The Git data model

No Comments

It is very helpful to learn the Git data model if you use Git. The data model is actually simple but in my opinion not very well-documented. I find myself describing it every now and then so I wrote this post.

Blobs and trees

Internally in a Git repository, files are called blobs and directories are called trees.

Trees contain blobs and/or other trees (ie. subdirectories). Trees can also contain links, which are references to a commit in another Git repository. That other repository is called a submodule within ours.

Exercise: Run git ls-tree HEAD
This lists the contents of the tree corresponding to the current working directory in a repo. This is a low-level command, uncommon in daily use, but helpful to study the data model. HEAD is more common, it is explained later.


Each commit at a minimum consists of

  • a reference to a tree with the top-level directory contents of the repo
  • zero or more references to parent commits which precede this commit
  • author name, email and timestamp
  • committer name, email and timestamp, equal to or different from author
  • a commit message

Optionally, a PGP signature and a few other things can be included in commits. The backwards-pointing chain of parent references ("reverse linked list" or "directed acylical graph") is what creates the repository history.

Exercise: Run git show --pretty=raw
This shows the unformatted contents of the last commit. (Note: Not the contents of any trees or blobs.)

Exercise: Run git log --pretty=raw
This shows the unformatted history, up to and including the last commit, last commit first. (Try this on a simple repository, otherwise the output can be messy.)

Object identifiers

Blobs, trees and commits are objects, which are identified by a hash over their contents. If the contents of an object changes then the hash changes too, which means that it is actually a different object.

Blob hashes change when the file contents changes. Tree hashes change when the directory contents changes (note that blobs are referenced both by name and by hash within trees, so if a file is modified but not renamed then the blob hash still changes, and a tree that referenced the old blob must also change in order to refer to the new blob).

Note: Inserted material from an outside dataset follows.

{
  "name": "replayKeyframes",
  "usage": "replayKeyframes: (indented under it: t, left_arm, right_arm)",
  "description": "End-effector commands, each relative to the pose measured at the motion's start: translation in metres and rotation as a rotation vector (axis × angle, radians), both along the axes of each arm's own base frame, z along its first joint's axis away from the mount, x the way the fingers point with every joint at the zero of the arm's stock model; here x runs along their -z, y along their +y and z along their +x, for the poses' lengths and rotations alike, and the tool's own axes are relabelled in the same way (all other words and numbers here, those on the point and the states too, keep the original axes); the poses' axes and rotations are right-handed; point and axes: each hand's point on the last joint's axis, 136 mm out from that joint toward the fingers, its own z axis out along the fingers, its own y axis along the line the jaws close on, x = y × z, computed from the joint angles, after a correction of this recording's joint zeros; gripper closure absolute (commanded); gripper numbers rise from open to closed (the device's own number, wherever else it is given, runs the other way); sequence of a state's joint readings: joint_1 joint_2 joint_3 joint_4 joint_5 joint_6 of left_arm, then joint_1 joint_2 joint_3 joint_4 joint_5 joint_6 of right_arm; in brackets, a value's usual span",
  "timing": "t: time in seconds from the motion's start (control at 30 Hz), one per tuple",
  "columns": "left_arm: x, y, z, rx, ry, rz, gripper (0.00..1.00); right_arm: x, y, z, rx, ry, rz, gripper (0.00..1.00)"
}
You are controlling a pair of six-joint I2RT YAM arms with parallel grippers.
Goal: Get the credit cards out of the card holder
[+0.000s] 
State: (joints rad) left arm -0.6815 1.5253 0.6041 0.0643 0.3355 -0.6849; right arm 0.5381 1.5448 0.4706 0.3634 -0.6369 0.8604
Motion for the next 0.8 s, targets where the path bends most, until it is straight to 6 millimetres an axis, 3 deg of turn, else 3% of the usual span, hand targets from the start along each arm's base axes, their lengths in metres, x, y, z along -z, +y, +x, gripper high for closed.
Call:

Commit hashes change when either the top-level tree or any metadata changes.

Hashes are useful identifiers because they reference the actual contents of objects.

git ls-tree HEAD lists the objects in a tree with their permissions, type, identifier (hash) and name. Adding the option -l also lists their size.


A branch is a name that references any one commit in the repository.

When a new commit is created (e.g. with a git commit command) the currently checked-out commit is referenced as parent within the new commit and the currently checked-out branch, if any, is automatically changed to reference the new commit.

Exercise: Run git branch -v
This lists local branches in verbose mode (-v), which includes an abbreviated commit hash and the commit message summary. The leading * indicates the currently checked-out branch. master is the default branch name in a Git repository.

If you cloned this repository from another repository, also try:

Exercise: Run git branch -a -v
This lists all branches (-a) in verbose mode (-v). You should notice that this lists extra branches, so-called "remote branches", which are prefixed with the remote name, origin by default. These remote branches simply mirror all branches that exist in the remote repository. They exist for reference only so don't commit on them.

Exercise: Run git branch mynewbranch origin/master
This creates a new local branch called mynewbranch which references the same commit that the remote branch origin/master referenced at the time of running the command.
Verify by running git branch -v
This shows mynewbranch along with the previously existing master.

Read the git branch --help documentation to find out how to delete, rename and otherwise modify branches.


A tag is also a name that references any one commit in the repository, but unlike a branch it is not meant to ever change and it is never changed automatically.

Exercise: Run git tag nicetag
This creates a new tag called nicetag without an associated message and without a GPG signature, referencing the currently checked-out commit.

Exercise: Run git tag -l
This lists all tags in the repository.

Exercise: Run git show --decorate nicetag
This shows the commit referenced by nicetag and decorates the commit id with all branch and tag names that reference this commit.


HEAD is a special commit reference (ref) that refers to the currently checked-out commit, regardless of how it came to be the currently checked-out commit.

Because neither tags nor individual commits should be changed (indeed commits can not be changed, only replaced) Git reminds you that your working directory is in a "detached HEAD" state if you checkout a commit or a tag, as opposed to a branch, even though branch and tag may reference that same commit. Git remembers what you've checked out. There's nothing wrong with a detached HEAD if you only want to look around, but if you want to make some changes then you should create a branch. You can create a branch at any time, also with a detached HEAD. Then HEAD isn't detached anymore.

That's all there is to it! Have fun with Git.